**Provided entries:**
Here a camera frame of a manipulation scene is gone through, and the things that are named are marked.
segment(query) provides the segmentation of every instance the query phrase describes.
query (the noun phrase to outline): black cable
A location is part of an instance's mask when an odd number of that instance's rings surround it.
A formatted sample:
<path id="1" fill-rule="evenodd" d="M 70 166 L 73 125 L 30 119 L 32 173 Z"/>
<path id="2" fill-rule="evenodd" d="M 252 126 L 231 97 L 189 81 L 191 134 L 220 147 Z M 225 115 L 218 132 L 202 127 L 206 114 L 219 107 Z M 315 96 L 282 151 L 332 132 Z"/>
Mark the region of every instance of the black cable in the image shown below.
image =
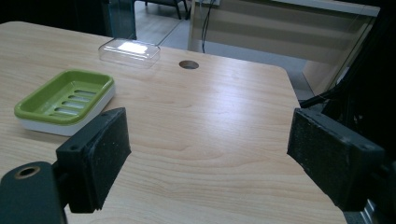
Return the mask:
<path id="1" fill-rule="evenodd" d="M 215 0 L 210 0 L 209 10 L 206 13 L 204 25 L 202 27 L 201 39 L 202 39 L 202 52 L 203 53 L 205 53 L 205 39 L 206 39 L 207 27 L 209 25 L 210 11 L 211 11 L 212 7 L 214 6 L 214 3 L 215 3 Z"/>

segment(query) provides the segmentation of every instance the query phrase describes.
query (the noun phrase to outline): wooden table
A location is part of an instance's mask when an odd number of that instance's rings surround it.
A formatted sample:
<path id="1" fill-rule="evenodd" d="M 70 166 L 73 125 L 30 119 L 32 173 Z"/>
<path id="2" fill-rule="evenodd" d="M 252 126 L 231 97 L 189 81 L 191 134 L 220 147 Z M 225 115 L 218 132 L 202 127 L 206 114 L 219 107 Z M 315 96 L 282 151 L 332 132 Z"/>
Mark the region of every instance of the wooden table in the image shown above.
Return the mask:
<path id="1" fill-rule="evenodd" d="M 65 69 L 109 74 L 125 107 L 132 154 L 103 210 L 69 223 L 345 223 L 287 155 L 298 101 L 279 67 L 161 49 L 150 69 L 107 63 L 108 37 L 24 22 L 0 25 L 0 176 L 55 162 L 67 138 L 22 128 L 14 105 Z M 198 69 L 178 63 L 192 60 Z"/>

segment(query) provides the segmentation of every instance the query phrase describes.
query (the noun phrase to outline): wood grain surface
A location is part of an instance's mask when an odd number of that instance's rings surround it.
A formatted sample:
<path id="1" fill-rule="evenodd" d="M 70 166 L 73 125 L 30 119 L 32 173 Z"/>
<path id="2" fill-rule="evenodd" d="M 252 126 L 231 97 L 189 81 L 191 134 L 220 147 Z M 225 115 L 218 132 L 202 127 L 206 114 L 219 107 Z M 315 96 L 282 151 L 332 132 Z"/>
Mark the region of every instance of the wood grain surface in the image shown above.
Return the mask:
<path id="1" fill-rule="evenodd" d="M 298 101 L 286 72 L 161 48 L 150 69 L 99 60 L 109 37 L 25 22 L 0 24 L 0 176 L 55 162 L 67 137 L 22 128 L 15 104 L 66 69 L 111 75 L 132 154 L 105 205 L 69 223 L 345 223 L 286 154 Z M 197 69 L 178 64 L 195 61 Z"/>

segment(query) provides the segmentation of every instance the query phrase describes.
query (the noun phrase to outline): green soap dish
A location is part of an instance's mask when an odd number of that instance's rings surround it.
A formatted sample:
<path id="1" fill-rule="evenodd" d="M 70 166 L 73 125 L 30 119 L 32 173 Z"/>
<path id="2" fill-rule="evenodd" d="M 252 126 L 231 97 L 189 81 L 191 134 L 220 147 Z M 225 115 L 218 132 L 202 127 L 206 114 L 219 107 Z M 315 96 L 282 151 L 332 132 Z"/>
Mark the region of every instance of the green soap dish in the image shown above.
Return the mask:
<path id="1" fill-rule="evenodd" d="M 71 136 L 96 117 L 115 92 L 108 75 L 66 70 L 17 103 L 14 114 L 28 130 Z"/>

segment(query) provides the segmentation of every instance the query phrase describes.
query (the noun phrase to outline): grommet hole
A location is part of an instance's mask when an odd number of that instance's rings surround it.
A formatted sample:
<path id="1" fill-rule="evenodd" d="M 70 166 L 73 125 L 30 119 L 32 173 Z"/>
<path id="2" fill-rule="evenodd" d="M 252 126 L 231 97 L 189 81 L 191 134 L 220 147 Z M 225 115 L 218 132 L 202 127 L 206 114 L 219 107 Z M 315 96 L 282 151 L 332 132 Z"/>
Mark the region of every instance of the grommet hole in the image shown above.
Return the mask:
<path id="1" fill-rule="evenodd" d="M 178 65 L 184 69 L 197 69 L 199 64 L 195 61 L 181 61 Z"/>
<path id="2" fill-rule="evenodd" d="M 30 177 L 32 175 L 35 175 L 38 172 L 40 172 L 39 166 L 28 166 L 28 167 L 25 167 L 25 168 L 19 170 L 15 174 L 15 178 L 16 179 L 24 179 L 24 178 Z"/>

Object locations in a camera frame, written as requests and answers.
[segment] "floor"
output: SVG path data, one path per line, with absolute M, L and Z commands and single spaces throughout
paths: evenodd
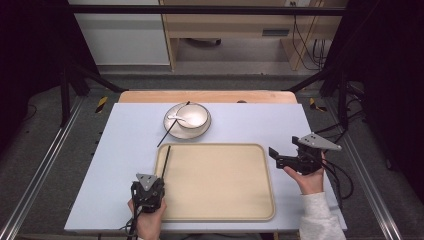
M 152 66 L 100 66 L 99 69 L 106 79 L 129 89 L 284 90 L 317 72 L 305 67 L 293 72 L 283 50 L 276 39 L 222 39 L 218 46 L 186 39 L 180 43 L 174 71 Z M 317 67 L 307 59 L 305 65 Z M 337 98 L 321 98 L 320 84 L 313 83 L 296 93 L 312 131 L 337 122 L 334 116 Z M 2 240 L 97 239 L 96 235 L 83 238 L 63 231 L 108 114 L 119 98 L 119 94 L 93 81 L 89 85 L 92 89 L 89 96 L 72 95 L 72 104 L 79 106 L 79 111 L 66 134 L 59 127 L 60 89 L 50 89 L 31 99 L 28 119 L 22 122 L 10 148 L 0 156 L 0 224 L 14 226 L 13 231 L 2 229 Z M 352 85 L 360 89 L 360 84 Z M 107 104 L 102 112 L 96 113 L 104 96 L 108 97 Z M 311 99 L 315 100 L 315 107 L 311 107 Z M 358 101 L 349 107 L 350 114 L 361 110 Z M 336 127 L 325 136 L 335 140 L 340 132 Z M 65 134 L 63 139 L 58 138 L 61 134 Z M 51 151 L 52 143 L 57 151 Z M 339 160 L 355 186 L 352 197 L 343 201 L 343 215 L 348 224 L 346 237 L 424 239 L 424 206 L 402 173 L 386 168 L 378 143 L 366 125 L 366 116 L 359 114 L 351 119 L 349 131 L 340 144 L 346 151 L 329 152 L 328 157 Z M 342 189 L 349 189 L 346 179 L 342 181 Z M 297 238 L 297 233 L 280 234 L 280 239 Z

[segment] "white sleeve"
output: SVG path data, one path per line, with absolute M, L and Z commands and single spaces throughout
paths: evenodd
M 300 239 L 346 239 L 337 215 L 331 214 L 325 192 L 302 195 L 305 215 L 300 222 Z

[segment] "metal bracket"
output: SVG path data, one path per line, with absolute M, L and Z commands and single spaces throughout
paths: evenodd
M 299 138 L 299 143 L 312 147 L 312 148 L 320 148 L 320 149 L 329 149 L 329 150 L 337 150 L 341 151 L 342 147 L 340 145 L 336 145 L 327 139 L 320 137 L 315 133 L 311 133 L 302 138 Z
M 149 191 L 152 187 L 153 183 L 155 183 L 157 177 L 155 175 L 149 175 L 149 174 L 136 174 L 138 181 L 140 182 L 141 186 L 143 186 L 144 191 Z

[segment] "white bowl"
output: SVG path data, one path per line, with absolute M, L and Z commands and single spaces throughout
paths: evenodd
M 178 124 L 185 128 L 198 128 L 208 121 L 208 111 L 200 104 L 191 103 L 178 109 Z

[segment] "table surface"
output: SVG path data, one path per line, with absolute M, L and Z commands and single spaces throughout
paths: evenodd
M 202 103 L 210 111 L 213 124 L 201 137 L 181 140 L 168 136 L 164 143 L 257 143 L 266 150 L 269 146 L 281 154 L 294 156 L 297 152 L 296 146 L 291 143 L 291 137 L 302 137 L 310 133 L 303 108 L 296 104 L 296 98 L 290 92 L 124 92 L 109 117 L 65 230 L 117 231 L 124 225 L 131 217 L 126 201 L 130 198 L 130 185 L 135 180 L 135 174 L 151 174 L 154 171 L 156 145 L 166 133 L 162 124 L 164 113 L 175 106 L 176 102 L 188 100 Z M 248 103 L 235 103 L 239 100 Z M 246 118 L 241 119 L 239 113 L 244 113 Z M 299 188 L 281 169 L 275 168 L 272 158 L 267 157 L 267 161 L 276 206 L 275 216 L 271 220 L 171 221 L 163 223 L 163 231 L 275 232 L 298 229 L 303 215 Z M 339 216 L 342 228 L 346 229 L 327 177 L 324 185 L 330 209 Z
...
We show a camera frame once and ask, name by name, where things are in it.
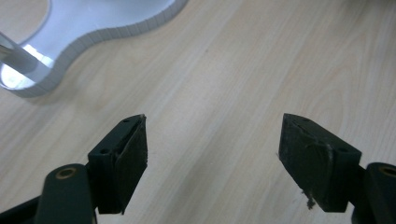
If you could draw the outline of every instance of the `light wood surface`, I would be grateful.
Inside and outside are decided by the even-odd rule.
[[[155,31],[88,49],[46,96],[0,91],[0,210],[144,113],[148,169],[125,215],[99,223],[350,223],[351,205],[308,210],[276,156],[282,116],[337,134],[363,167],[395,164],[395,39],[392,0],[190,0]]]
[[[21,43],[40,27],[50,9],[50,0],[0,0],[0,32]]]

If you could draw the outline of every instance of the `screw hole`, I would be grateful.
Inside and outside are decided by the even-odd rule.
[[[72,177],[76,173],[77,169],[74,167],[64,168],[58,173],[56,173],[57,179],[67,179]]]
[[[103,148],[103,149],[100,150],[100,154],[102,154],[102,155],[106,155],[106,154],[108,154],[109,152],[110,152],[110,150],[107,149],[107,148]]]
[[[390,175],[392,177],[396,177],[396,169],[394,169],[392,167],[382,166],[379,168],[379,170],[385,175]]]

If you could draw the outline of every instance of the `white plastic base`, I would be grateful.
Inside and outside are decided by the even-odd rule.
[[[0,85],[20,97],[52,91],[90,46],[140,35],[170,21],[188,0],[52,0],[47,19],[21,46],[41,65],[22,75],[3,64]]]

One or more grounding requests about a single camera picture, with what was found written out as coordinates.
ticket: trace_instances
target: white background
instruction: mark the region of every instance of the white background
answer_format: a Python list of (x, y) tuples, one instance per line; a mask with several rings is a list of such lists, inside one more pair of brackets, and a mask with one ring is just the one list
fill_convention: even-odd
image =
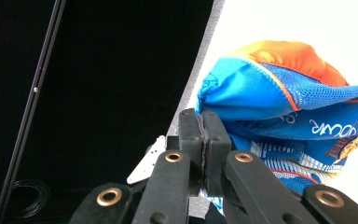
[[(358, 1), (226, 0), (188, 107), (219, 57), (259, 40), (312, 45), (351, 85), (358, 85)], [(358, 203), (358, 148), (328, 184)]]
--
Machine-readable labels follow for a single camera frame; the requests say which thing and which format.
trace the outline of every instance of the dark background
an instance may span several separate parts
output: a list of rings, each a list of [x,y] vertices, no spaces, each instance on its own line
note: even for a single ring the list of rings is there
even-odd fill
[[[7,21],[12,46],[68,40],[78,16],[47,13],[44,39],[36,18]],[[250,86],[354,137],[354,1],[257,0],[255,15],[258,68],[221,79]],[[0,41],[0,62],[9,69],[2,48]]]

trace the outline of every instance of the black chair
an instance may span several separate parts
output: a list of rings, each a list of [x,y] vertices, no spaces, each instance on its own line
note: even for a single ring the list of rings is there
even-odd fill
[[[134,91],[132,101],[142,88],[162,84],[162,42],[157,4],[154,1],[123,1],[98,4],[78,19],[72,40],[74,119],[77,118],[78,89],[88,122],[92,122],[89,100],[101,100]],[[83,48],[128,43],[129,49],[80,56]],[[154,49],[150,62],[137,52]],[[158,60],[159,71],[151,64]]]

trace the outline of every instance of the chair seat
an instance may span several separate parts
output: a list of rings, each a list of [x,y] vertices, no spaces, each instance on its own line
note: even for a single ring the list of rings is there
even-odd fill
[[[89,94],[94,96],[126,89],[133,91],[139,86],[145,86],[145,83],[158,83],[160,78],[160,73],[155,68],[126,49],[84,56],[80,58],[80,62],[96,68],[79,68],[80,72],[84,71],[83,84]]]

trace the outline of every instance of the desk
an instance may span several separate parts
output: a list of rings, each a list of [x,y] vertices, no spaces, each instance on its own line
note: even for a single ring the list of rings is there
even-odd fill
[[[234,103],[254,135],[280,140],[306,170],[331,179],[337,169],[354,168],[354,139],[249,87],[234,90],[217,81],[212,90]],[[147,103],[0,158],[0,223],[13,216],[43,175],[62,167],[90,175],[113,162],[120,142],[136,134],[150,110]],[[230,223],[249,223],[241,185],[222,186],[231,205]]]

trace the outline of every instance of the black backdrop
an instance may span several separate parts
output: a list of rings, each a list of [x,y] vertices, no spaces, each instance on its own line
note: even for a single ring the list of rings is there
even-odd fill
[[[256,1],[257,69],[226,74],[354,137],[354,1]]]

**Task requirements:** In the listing above, find the line with "Mark the region of every instance of the green" and the line with "Mark the region of every instance of the grommet". Output those two lines and every line between them, exactly as written.

**Written solution:**
Mark the region of every instance of the green soap dish in the image shown above.
Return the mask:
<path id="1" fill-rule="evenodd" d="M 71 136 L 96 117 L 115 92 L 108 75 L 66 70 L 17 103 L 14 114 L 28 130 Z"/>

segment(query) provides the segmentation of every instance the query phrase describes.
query (the noun phrase to outline): grommet hole
A location is part of an instance's mask when an odd number of that instance's rings surround it.
A formatted sample:
<path id="1" fill-rule="evenodd" d="M 70 166 L 73 125 L 30 119 L 32 173 Z"/>
<path id="2" fill-rule="evenodd" d="M 252 126 L 231 97 L 189 81 L 191 134 L 220 147 Z M 225 115 L 218 132 L 202 127 L 206 114 L 219 107 Z M 315 96 L 282 151 L 332 132 Z"/>
Mark the region of every instance of the grommet hole in the image shown above.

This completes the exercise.